戒律によりアルコホルは一切禁止。ノンアルコールのイスラミックビールが老若男女に大人気。

 

 

戦争の歴史も長い。ミリタリー博物館にて。

 

 

戦死者の写真と遺品。イマームホメイニ氏からの表彰とともに。

意見は人それぞれだし、
都市と田舎、貧富などの情報格差もある。
たまにとんでもない間違った意見を言う人もいる。
でも。

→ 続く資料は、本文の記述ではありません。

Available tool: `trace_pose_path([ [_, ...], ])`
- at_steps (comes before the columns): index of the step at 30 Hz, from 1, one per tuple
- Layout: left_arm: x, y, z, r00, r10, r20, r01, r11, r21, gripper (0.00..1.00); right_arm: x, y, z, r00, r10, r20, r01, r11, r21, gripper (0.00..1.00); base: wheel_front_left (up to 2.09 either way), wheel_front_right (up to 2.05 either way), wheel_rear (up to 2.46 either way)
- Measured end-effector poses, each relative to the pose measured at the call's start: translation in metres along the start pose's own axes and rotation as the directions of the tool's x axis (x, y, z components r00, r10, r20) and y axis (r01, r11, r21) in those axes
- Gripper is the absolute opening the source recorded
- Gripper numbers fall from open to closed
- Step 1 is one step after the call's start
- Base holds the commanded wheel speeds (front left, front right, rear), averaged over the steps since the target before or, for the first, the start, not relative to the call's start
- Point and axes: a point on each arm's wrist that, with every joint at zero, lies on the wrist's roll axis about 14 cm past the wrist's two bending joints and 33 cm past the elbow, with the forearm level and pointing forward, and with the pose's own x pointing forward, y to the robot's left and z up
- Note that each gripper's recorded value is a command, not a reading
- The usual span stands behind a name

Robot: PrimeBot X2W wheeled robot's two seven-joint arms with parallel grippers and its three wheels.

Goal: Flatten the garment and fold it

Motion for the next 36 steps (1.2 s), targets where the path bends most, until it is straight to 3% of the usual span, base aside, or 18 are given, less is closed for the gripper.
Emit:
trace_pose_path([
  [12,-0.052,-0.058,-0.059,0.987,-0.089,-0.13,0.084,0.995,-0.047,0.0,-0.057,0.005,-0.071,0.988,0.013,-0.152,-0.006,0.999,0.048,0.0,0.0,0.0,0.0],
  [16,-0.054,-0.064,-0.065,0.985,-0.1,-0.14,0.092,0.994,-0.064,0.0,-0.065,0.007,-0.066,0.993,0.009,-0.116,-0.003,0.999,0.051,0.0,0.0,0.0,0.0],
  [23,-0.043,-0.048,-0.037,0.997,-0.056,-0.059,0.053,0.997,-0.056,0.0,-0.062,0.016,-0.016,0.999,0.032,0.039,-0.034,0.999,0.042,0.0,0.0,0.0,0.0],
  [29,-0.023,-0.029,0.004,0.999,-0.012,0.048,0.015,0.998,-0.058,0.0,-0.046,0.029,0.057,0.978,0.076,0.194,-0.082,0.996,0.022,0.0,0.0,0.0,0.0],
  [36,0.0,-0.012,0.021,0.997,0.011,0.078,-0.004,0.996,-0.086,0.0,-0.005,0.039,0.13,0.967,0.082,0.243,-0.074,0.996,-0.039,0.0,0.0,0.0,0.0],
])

でも、イランという国の民は、
メディアによって伝えられている政治(や警察)
を代表している訳でも、
必ずしもフォローしている訳でもない。
これだけは強く信じられる僕にとっての真実だった。

これは勿論イランに限った話しではない。
アフリカ各国のWikipediaをチェックする度に、
近年独立し民主主義が確立されたばかりの国々では、
内戦や国民と警察との大規模な衝突が
つい数年前に起きている事実にぶちあたる。
「xxって怖い国だねえ」とか僕らが言っている間に
人民達は戦ってるんだ、
自由や人権を勝ち取ってるんだ、
そんな事をより肌身で感じるようになった。

 

 

愛すべきイランの街の市民達。広場の片隅でだれてるじーちゃん達も、

 

 

かわいすぎる車・バイク修理のおじちゃんも、

 

 

サンドウィッチ売りのおっちゃんも、

 

 

通った食堂の超やさしいご夫婦も、

 

 

ストリートのスケボーボーイズも、

 

 

鍋づくりの職人も、

 

 

カーペット屋の兄ちゃん達も、みんな(きっと)戦っている

 

そういえばネパールでの話。
トレッキングガイドのバラットさんに
マオイストについて色々聞いた事を思い出す。

マオイストはネパール政権に対抗する
反政府武装組織(共産党毛沢東主義派)。
僕らもちょうど滞在中にバンダ(強制スト)にでくわし
被害を被ったが、彼らはバンダをはじめとして
様々な反政府運動を行っている。
それまで話した人々や日本を含む海外メディアは
総じて「マオイストは危険なテロリスト」論調、
というか外務省のサイトでは明確に「テロ」と断言している。
(→今はその表記は無くなっていた2011.3.25追記)
僕も「なんてひどい奴らがいるんだ!」そう思っていた。

すると彼は、中立的で立場で
現行政府がいかに腐敗しているか、
インドの言いなりになっているのか、
メディアがコントロールされているのか、
地方の村々でどのような警察による虐待がされているのか、
メディアの伝えない話をしてくれた。

政府が官軍なら確かにテロリストだが
人民の権利を勝ち取るために戦っているヒーロー
という見方もある、と。

僕は何が正しいのかを判断はできないし
どうあれ人に危害を加えている以上
(といっても被害者の大半は市民に暴行を
加えていた警察だとのこと)
マオイストにも問題は間違いなくあるだろう。

ただ、マオイストがかなりの票を獲得している事、
支持する人達が増え続けている事は事実。
地に足をつけ、その事実の裏にある真実を
見ようとする姿勢は持ち続けなければと強く感じた。

 

 

2日間、2人きり。歩きながらずっと話をしてくれた。

深い国、イラン。多くを学ばせてもらった。
今回は2週間で帰ることになったが、
またきっと戻ってこよう。

また、彼ら彼女らの笑顔に会いに こよう。

 

 

若き力よシオセポールのふもとでまた会おう

 

 

モルテザ日本語頑張れよ!

 

 

サイードさん、ナコさん、ディーナちゃんラーナちゃん!次は果樹園イキたいです。

 

 

ホセインさん、ファザネ、ファティマ、マエデ~、優しさをありがとう。心から。